All this as Wendy sat with them at the tea table, fiddling with crumbs on the gingham cloth. She walked her fingers on the blue and white centimetre squares. She closed her eyes and walked her fingers. If both fingers rested on blue, then she’d go out with her sisters. If both landed on white, she’d be staying in. If she had one on white and the other on blue, then she’d go out and walk right into her True Love. She’d never have to go out again. Life would come easy after that.
So this is how it was to be part of the crowd. She thought they would be more aggressive. It came as a surprise to her, that people stepped aside to let her past. She thought you’d have to fight to find your way. But Wendy knew she had it easier because her sisters went first, cutting a swathe.
They stopped outside of the waxworks. Here there was a glass box the size of a phone booth. Inside it rested a puppet clown, life-sized, his bald white head pressed against the glass.
Mandy told Linda to put ten pee in the rusty metal slot. ‘Watch this,’ she told Wendy.
The clown shook himself alive and they drew back.
He waggled those white hands like landed fish. He threw back his head and roared with horrible laughter. He belly-laughed fit to burst and it echoed inside the glass cabinet, crackly like something on the telly. The clown’s face was rigid, with his scarlet lips shiny like boiled sweets, drawn back and his teeth poking out. His plastic tongue waggled as he guffawed, thrashing about, stotting himself deliberately off the glass.
A crowd gathered to see the hilarious clown.

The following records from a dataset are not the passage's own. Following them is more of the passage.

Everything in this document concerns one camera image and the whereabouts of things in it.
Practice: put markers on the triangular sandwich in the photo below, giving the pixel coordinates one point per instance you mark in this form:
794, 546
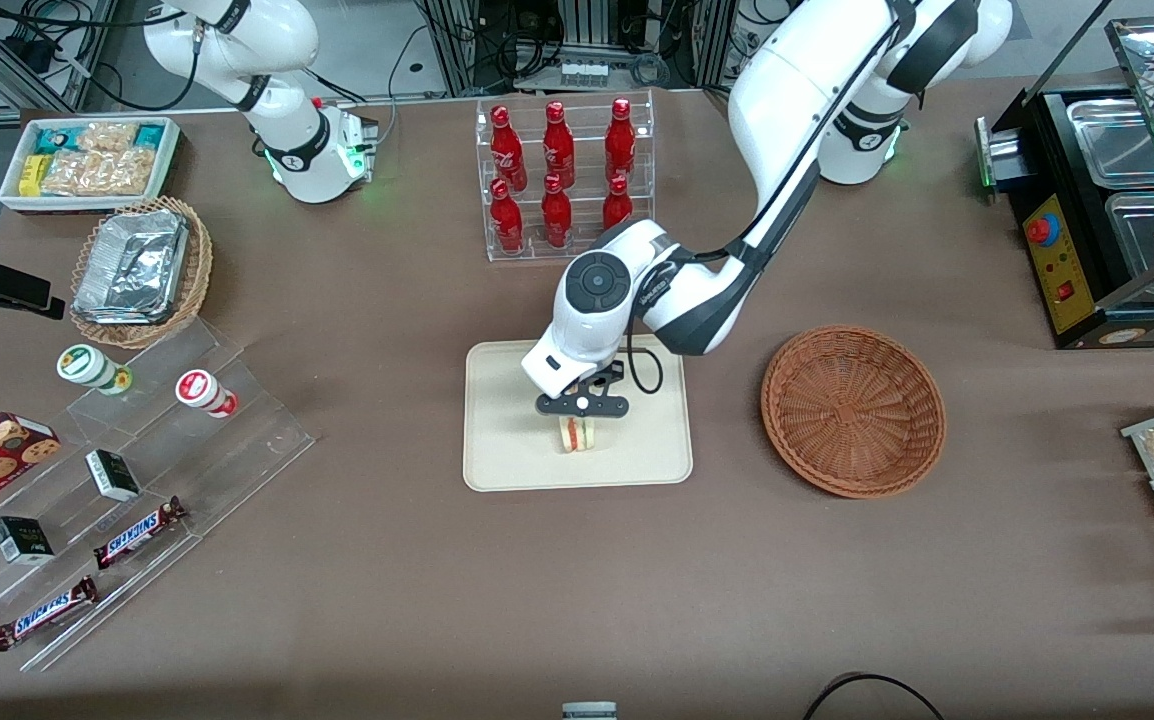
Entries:
578, 436

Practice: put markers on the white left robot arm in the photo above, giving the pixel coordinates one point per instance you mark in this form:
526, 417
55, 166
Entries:
787, 90

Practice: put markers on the cream rectangular serving tray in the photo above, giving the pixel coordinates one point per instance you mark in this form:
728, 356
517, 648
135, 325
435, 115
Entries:
507, 440

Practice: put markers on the round brown wicker basket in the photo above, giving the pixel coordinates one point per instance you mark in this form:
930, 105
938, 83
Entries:
852, 410

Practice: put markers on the light wicker basket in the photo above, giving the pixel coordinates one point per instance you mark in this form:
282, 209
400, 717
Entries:
199, 270

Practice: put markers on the clear acrylic bottle rack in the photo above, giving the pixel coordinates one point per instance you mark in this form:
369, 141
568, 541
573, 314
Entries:
537, 250

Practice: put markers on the red cola bottle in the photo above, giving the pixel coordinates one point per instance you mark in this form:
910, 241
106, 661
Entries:
620, 140
558, 145
617, 205
556, 215
507, 150
507, 220

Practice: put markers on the small grey device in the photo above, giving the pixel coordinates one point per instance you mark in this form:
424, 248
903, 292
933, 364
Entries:
589, 711

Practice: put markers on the clear acrylic stepped shelf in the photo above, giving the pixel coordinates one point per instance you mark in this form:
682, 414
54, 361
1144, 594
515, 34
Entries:
237, 450

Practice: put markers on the white power strip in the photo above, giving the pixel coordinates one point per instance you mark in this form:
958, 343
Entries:
583, 72

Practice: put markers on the red lid cup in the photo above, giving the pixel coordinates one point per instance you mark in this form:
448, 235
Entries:
202, 390

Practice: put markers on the snickers chocolate bar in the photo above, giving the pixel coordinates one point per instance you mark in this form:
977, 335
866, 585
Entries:
137, 533
45, 613

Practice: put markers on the small dark green box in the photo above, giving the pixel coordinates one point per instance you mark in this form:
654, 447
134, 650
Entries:
112, 475
22, 540

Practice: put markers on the silver foil container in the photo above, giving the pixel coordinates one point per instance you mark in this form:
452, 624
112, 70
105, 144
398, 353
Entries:
132, 265

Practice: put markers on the green lid cup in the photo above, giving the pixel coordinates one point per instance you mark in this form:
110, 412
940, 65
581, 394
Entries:
87, 365

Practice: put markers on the black food warmer machine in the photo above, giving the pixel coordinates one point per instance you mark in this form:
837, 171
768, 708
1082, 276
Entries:
1077, 325

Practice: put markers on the large rice cracker pack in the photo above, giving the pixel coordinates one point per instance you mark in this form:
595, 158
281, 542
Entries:
97, 172

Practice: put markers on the clear rice cracker pack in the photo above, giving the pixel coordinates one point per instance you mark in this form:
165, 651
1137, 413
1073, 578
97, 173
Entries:
107, 135

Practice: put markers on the teal snack pack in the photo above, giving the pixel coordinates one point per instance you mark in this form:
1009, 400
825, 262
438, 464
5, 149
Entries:
57, 138

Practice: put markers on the yellow snack pack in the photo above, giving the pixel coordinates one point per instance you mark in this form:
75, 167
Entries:
33, 175

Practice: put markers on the white rectangular snack bin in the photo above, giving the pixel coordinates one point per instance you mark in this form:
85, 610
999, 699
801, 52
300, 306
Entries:
12, 190

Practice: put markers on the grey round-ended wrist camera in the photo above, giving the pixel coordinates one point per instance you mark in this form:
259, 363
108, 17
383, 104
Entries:
562, 365

“It’s awful,” Wendy tried to tell her sisters. The laughing went on forever. The tape in his head must be on a loop, she thought. You could hear the thing hiccup when it started again.
Wooo—whoooo—woooo
A woman beside Mandy went funny when she saw the clown. Throwing back her own head she screamed and screamed and grabbed Mandy’s forearms. She laughed and gabbled in her face, right up close. Mandy jumped back and shook her off. The old woman kept ranting like the gift of tongues: It’s funny, isn’t it? Tell me it’s funny as well. Others around were joining in. It was infectious and jolly, wasn’t it? It was meant for fun. It was meant for joining in.
Mandy was cross now, and led her sisters away. It was dark and time to go for supper. She wanted to sit on a high stool at a chrome-plated bar and eat fish and chips, swinging her legs and watching out the window at who went past.
“What did you think of that clown?” asked Linda, the plumper, middle sister. She was in a skinny rib top which did nothing for her. It had horizontal bands of orange and purple.
“I hated that clown,” was all Wendy could say. “It was like something out of a bad dream.”
“You,” Mandy sniffed. “You never think anything’s funny.”
“That’s not true!” Wendy cried. “I like a good laugh!”
If there was one thing their mother had taught them, it was that laughter was the best medicine. Their mother had forgotten her own best lesson. These days she hardly even cracked a smile. She was in tonight, ironing. She had a pile hip-deep, she said, and what would they all be wearing next week, if she didn’t do it? Wendy said they’d all do their own, but their mother wouldn’t hear of it. She knew her two eldest wouldn’t dream of helping out. She’d brought them up spoilt. They wouldn’t do a thing around the flat. No, tonight their mother was indoors with an Ali Baba basket full of laundry and the telly on. Tonight was the final of ‘Opportunity Knocks.’
She wondered about her girls, out on the town. These were busy nights on the promenade. All sorts of people were abroad. But her girls had to learn to get out. She’d never wanted her daughters to be the type to hold themselves back. And she was sure she could trust Mandy and Linda to look after the little one.